Residual Win Percentage and the Johnson Effect in Scottish Football
By Seth Dobson (@fitbametrics)
In my previous article, I introduced expected win percentage (xWP) as a way of ranking Scottish Premiership teams using basic information about shots, shots on target, and home/away form as inputs to a Random Forests machine learning algorithm. I showed that xWP is a better predictor of future win percentage (season over season) than other, more traditional metrics, including win percentage itself.
In this article, I will take xWP a step further by introducing the concept of residual win percentage or rWP, which is the difference between actual win percentage and xWP, expressed in percentage points (pp).
I will show that rWP is a potentially useful metric for understanding season over season changes in win percentage. I end the article by taking a look at the implications of rWP for the 2018/19 Scottish Premiership season.
RESIDUAL WINS AND THE JOHNSON EFFECT
One of the main applications of residual wins is to estimate the likelihood that a team will regress or bounce back in the subsequent season.

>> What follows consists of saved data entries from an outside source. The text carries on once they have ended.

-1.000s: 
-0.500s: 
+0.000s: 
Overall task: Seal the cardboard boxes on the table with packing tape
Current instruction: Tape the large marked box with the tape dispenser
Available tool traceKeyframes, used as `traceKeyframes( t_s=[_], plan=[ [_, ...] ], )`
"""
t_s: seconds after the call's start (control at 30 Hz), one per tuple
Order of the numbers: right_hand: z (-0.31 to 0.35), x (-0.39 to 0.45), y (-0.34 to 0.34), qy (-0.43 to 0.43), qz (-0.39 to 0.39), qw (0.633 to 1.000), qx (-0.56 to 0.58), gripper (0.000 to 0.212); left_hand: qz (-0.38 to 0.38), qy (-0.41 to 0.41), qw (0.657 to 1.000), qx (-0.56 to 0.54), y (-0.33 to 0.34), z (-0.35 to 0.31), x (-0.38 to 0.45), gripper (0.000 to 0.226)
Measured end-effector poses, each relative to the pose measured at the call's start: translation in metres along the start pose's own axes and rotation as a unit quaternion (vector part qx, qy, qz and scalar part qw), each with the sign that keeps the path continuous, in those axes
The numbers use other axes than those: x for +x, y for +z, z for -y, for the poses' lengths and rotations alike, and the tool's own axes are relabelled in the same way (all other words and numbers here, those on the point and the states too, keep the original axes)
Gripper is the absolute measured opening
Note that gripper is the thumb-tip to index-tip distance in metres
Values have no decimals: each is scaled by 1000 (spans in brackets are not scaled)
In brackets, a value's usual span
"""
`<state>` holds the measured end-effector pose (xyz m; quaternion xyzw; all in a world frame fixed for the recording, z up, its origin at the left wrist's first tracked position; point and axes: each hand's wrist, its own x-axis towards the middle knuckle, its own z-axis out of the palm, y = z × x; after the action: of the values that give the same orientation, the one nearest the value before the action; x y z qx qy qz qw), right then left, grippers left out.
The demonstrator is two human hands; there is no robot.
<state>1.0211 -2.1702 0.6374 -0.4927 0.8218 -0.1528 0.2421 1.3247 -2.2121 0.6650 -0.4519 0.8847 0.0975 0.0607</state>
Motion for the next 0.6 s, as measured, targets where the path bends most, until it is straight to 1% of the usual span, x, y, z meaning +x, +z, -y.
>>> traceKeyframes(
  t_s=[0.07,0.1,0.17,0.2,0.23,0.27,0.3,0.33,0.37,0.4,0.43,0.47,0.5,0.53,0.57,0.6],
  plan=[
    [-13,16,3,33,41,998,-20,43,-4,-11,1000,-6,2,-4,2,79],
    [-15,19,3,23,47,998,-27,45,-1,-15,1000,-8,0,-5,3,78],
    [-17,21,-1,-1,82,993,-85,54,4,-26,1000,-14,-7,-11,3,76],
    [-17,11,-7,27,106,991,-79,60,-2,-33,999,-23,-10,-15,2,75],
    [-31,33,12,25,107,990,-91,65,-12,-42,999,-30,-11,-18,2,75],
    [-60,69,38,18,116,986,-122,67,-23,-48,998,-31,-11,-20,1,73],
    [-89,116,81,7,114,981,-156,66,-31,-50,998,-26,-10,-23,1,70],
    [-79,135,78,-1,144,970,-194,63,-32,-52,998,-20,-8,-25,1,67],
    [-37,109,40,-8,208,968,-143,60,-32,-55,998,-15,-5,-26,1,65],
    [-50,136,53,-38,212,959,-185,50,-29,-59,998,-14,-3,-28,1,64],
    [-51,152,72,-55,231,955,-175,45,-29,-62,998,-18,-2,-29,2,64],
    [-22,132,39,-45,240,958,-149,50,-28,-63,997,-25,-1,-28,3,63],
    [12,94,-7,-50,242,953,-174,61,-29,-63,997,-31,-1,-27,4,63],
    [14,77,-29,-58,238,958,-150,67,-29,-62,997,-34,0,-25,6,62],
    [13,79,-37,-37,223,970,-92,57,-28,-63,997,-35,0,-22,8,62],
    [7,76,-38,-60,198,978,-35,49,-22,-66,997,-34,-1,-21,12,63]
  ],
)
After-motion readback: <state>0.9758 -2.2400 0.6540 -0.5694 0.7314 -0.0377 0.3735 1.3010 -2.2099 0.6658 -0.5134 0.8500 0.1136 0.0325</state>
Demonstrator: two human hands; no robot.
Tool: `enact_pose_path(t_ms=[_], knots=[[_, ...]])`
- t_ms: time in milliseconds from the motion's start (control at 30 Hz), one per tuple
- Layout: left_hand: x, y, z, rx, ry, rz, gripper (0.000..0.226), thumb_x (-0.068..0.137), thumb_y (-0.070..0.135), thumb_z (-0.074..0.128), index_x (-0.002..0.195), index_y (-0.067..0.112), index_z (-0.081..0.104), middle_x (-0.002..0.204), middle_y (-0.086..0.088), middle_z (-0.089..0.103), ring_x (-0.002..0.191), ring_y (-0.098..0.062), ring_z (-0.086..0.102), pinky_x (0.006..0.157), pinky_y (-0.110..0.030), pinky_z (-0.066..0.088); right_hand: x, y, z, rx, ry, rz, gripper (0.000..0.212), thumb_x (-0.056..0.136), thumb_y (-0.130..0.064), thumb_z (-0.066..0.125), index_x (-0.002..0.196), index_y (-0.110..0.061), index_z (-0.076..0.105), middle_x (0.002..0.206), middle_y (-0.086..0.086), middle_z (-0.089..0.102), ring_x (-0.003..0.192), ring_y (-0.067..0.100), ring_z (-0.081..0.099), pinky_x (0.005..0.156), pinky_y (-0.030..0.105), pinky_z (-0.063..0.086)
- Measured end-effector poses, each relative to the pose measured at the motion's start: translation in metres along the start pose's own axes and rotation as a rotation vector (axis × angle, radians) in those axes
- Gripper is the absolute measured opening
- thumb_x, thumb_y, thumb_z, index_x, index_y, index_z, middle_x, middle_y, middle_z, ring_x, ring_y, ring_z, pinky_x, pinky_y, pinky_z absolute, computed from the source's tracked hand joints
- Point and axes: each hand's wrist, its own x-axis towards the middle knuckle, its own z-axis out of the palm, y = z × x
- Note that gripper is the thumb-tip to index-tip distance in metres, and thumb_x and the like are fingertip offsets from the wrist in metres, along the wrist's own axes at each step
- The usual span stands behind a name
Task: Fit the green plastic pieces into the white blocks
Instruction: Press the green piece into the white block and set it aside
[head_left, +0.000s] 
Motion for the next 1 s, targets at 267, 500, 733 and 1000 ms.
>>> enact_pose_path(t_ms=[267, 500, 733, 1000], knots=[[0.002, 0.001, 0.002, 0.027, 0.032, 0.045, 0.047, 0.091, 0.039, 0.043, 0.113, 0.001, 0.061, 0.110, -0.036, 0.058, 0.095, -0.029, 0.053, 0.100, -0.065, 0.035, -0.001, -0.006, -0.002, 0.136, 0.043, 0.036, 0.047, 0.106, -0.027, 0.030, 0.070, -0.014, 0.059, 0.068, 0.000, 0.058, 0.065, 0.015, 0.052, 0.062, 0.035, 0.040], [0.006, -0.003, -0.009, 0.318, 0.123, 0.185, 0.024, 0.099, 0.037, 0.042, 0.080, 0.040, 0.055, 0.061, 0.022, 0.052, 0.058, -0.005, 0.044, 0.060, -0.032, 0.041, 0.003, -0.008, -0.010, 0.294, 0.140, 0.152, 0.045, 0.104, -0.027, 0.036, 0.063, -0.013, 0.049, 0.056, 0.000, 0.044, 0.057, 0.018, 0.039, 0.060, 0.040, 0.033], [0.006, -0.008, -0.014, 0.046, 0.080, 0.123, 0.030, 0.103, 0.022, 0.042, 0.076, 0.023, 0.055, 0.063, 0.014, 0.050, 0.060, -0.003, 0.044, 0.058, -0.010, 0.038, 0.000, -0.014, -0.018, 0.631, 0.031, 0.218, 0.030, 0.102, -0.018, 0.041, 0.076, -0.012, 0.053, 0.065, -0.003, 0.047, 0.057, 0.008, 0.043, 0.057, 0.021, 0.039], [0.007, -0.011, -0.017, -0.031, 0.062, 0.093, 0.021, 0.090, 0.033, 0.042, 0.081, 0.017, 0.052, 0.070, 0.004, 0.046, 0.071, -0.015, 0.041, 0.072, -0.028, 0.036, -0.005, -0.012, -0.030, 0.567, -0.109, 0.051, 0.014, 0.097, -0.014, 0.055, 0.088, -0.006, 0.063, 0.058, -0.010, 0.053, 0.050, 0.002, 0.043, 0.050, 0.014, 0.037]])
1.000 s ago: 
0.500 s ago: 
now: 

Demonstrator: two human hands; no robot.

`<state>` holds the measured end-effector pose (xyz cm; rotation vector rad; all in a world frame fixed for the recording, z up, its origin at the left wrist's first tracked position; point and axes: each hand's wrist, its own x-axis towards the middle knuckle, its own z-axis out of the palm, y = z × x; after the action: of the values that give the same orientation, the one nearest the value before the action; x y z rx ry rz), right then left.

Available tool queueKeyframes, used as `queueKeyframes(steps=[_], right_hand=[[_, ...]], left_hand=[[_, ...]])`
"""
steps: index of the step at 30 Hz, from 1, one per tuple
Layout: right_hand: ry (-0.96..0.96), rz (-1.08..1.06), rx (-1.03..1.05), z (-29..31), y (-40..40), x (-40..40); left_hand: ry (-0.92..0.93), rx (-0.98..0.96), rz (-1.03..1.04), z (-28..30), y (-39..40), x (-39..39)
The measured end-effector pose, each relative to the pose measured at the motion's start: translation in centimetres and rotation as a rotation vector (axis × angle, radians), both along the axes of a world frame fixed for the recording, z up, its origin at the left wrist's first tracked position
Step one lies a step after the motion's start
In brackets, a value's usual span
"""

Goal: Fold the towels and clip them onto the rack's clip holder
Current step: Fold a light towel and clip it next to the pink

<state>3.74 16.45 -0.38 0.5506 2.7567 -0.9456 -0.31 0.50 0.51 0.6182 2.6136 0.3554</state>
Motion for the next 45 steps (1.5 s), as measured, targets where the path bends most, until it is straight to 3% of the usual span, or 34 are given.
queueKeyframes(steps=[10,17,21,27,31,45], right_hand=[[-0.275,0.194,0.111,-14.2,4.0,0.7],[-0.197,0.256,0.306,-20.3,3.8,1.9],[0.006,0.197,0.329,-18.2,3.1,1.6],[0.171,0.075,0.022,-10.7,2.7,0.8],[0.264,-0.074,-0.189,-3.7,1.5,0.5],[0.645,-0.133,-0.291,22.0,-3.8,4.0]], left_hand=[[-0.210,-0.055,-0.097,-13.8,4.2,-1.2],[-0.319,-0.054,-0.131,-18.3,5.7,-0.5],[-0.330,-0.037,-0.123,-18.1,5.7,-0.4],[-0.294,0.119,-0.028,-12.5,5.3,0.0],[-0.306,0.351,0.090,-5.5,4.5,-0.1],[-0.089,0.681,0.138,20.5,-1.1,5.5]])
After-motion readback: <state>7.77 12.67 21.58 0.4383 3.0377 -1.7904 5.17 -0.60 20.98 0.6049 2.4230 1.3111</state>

For example, Jim Albert, author of Analyzing Baseball Data with R, writes that 85% of residual win totals fall between -5 and 5 in Major League Baseball. In other words, it is rare for actual wins to deviate from expected wins by more than 5 games (note, the current MLB season is 162 games).
However, in 2016, the Texas Rangers won 13 more games than expected with a win percentage of 58.6%. The following season they won just 78 games, 17 fewer than the previous season, and their win percentage dropped to 48.1%. This an example of the Johnson Effect (named after baseball journalist Bryan Johnson).
According to sabermetrics pioneer Bill James:
“The Johnson effect states that when a team wins more games than it could be expected to win in view of the number of runs scored and runs allowed, that team will tend to decline in the following season. When a team wins significantly fewer games than could be expected in view of its runs scored and runs allowed, that team will tend to improve in the following season.”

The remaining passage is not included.